# My cat has gotten scared all of a sudden



## katpin1995 (Aug 3, 2017)

Hey, I have a 1 year old, female, british blue, Piper. She has a wonderful character and is usually very calm and laid back. She recently had an 'episode' of skittish behaviour and then fled under the bed and hasn't reappeared despite the lack of trying through regular food and treats. 

I was wondering if anyone had any suggestions as to her change in her behaviour or way to calm her down.
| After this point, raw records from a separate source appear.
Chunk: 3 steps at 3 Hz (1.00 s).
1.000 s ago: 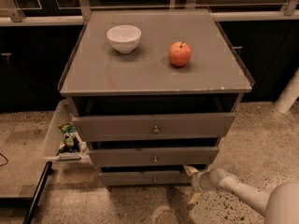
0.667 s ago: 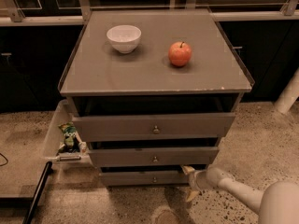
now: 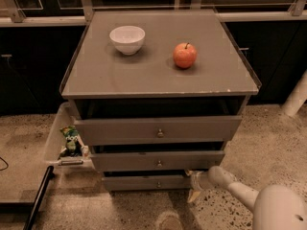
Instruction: Open bottom drawer
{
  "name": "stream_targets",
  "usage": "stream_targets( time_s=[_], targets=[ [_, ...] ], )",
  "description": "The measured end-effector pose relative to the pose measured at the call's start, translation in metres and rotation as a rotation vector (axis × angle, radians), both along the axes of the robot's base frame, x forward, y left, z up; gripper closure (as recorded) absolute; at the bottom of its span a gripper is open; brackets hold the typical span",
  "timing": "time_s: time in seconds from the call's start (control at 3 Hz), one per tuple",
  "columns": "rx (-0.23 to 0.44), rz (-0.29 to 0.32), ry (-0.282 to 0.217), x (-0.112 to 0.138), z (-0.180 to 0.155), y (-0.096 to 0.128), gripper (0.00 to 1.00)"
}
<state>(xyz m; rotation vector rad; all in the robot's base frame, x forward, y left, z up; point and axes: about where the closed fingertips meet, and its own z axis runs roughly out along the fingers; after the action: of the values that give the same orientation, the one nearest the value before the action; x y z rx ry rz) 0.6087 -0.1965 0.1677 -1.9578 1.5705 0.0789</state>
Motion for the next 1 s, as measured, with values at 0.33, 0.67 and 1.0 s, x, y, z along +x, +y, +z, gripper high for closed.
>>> stream_targets(
  time_s=[0.33, 0.67, 1.0],
  targets=[
    [0.011, 0.003, 0.024, 0.004, -0.008, 0.001, 0.00],
    [0.019, -0.026, 0.055, -0.001, -0.018, -0.007, 0.00],
    [0.019, -0.026, 0.055, -0.001, -0.018, -0.007, 0.00]
  ],
)
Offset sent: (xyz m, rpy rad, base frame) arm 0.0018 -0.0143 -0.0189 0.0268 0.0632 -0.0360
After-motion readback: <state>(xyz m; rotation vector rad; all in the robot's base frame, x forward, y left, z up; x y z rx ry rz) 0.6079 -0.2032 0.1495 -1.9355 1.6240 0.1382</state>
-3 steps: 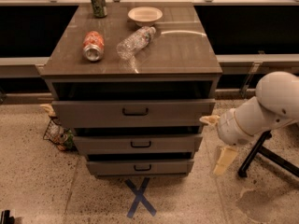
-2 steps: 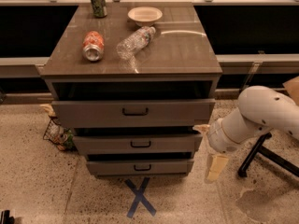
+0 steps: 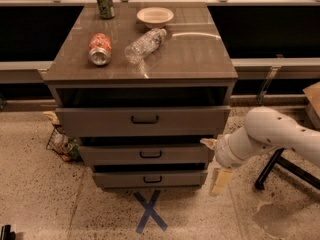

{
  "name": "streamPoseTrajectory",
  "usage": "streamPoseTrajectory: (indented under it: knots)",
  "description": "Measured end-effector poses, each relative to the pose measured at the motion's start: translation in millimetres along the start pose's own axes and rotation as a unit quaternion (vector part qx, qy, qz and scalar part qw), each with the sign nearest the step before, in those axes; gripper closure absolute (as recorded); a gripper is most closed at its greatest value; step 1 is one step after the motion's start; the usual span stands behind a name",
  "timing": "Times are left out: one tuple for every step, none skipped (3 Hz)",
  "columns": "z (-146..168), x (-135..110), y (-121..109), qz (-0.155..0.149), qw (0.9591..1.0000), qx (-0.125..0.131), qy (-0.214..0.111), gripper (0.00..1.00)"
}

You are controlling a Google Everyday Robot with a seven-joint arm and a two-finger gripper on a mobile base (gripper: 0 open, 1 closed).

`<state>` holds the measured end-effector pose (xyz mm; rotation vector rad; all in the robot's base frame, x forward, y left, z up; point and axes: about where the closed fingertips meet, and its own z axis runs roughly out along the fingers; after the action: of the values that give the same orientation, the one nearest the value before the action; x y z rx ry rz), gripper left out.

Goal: Open bottom drawer

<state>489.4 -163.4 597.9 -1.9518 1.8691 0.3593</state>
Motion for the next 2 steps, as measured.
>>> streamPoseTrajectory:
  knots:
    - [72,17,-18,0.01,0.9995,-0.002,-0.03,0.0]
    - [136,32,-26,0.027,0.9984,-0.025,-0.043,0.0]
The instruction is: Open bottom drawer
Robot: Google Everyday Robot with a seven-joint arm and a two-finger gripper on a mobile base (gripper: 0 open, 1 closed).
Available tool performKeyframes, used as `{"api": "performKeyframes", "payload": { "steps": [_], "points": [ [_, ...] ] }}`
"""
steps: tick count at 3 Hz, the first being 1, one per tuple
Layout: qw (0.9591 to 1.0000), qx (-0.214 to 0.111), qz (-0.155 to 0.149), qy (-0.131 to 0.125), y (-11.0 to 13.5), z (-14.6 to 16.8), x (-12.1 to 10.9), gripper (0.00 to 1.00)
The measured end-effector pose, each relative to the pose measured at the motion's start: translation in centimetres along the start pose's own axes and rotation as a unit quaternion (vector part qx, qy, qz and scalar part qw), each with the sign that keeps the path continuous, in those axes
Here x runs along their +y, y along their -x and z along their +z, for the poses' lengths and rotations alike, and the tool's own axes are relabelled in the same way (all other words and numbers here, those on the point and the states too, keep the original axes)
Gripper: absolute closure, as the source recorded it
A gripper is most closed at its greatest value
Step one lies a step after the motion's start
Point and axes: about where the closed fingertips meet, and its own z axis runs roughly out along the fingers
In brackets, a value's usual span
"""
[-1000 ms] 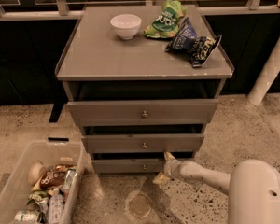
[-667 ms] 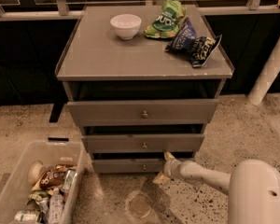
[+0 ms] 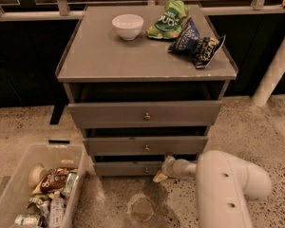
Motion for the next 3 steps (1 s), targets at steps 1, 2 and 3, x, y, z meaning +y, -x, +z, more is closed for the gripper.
{"api": "performKeyframes", "payload": {
  "steps": [1, 2, 3],
  "points": [
    [0.9995, 0.027, 0.005, -0.013, -0.33, 4.42, -2.18, 0.0],
    [0.9995, 0.027, 0.005, -0.013, -0.33, 4.42, -2.18, 0.0],
    [0.9995, 0.027, 0.005, -0.013, -0.33, 4.42, -2.18, 0.19]
  ]
}}
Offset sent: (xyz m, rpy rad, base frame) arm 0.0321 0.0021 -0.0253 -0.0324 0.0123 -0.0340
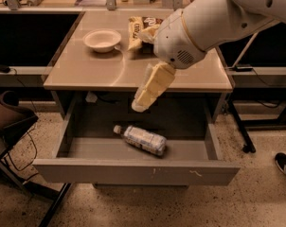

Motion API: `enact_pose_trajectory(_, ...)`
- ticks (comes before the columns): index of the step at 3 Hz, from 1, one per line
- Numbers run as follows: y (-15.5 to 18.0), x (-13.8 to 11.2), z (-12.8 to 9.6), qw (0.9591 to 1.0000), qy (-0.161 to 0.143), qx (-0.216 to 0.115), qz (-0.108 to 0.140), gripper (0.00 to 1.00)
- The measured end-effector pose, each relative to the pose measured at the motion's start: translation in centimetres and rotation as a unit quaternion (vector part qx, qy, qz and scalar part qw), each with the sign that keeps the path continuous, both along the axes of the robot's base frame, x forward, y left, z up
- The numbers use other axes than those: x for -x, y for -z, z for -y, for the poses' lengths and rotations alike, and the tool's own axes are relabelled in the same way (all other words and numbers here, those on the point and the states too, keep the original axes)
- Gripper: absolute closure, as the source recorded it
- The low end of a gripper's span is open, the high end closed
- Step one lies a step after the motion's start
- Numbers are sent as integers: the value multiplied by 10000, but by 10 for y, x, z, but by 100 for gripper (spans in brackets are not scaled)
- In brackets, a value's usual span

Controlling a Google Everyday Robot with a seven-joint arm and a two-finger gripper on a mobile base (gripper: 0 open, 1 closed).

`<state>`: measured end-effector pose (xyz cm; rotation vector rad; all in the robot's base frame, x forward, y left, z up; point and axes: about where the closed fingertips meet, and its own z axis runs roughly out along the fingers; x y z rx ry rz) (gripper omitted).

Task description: Pick blue plastic bottle from top drawer and place on counter

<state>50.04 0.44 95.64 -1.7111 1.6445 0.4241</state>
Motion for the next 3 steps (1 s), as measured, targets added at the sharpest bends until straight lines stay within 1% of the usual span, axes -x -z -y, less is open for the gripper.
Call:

I removed her from under the bed and back downstairs to where the 'episode' happened, she was hunched down, very low to the ground, cowering into corners before finally retreating back under the bed. 

Please help, thank you


----------



## Lurcherlad (Jan 5, 2013)

What was the "episode"?


----------



## MilleD (Feb 15, 2016)

Sounds like she could be in pain.


----------



## katpin1995 (Aug 3, 2017)

Lurcherlad said:


> What was the "episode"?


Something must've spooked her or something as she was running around/away from whatever it was before fleeing under the bed, and hasn't come out since


----------



## katpin1995 (Aug 3, 2017)

MilleD said:


> Sounds like she could be in pain.


I managed to pick her up without any fuss, she's not grumbling or lashing out


----------